§ PROBLEM REQUIREMENTS
Keep the text of the data exactly as it is and omit each picture from the copy.
=== Section Start ===
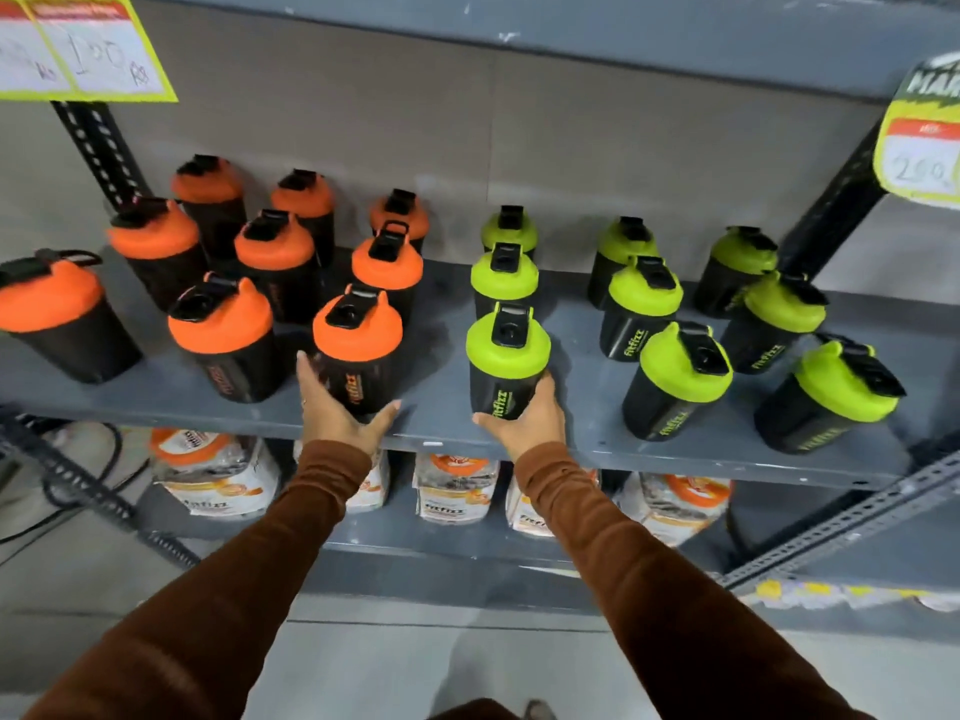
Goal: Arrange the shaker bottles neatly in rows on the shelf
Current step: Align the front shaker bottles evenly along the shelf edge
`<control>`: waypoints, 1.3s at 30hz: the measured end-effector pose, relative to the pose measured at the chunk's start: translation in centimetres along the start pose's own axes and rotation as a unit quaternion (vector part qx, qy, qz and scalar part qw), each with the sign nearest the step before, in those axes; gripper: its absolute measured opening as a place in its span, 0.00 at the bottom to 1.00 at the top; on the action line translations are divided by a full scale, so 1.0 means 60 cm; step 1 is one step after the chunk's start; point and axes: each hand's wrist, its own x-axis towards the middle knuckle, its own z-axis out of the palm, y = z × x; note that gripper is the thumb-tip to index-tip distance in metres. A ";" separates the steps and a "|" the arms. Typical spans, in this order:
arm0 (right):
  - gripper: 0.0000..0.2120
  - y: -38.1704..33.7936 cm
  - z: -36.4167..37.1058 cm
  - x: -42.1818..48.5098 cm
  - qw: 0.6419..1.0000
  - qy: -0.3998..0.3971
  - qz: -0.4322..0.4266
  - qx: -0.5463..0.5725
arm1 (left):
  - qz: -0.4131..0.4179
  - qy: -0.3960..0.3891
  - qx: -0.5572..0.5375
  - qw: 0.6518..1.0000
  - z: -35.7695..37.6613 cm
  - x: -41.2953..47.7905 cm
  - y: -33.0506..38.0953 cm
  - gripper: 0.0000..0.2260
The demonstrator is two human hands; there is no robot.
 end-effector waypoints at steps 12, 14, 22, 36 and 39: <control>0.37 -0.007 -0.003 -0.010 1.000 0.013 0.009 -0.013 | -0.047 -0.063 0.059 0.995 -0.022 0.015 0.010 0.46; 0.36 -0.006 -0.003 -0.010 1.000 0.015 0.013 -0.021 | -0.057 -0.062 0.076 0.994 -0.025 0.018 0.010 0.44; 0.31 -0.005 -0.010 -0.011 0.999 0.001 0.020 -0.040 | -0.081 -0.066 0.114 0.988 -0.029 0.024 0.004 0.42; 0.37 0.001 -0.011 -0.012 1.000 -0.018 0.005 -0.013 | -0.090 -0.061 0.105 0.988 -0.030 0.018 0.011 0.43; 0.42 0.007 -0.015 -0.012 1.000 -0.029 -0.001 0.003 | -0.095 -0.077 0.097 0.988 -0.035 0.029 -0.003 0.47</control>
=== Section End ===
§ RESPONSE
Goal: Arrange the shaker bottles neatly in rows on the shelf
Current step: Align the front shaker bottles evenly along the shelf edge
`<control>`: waypoints, 1.3s at 30hz: the measured end-effector pose, relative to the pose measured at the chunk's start: translation in centimetres along the start pose's own axes and rotation as a unit quaternion (vector part qx, qy, qz and scalar part qw), each with the sign nearest the step before, in those axes; gripper: its absolute measured opening as a place in its span, 0.00 at the bottom to 1.00 at the top; on the action line translations are divided by a full scale, so 1.0 means 60 cm; step 1 is one step after the chunk's start; point and axes: each hand's wrist, its own x-axis towards the middle knuckle, its own z-axis out of the palm, y = z × x; note that gripper is the thumb-tip to index-tip distance in metres. A ";" separates the steps and a "|" the arms. Typical spans, in this order:
arm0 (right):
  - gripper: 0.0000..0.2120
  - y: -38.1704..33.7936 cm
  - z: -36.4167..37.1058 cm
  - x: -42.1818..48.5098 cm
  - qw: 0.6419..1.0000
  - qy: -0.3998..0.3971
  - qz: -0.4322..0.4266
  - qx: -0.5463..0.5725
arm1 (left):
  - qz: -0.4131..0.4179
  - qy: -0.3960..0.3891
  - qx: -0.5572..0.5375
  - qw: 0.6518..1.0000
  - z: -35.7695..37.6613 cm
  - x: -41.2953..47.7905 cm
  - y: -33.0506..38.0953 cm
  - gripper: 0.0000..0.2260
The demonstrator is two human hands; there is no robot.
 end-effector waypoints at steps 12, 14, 22, 36 and 39: <control>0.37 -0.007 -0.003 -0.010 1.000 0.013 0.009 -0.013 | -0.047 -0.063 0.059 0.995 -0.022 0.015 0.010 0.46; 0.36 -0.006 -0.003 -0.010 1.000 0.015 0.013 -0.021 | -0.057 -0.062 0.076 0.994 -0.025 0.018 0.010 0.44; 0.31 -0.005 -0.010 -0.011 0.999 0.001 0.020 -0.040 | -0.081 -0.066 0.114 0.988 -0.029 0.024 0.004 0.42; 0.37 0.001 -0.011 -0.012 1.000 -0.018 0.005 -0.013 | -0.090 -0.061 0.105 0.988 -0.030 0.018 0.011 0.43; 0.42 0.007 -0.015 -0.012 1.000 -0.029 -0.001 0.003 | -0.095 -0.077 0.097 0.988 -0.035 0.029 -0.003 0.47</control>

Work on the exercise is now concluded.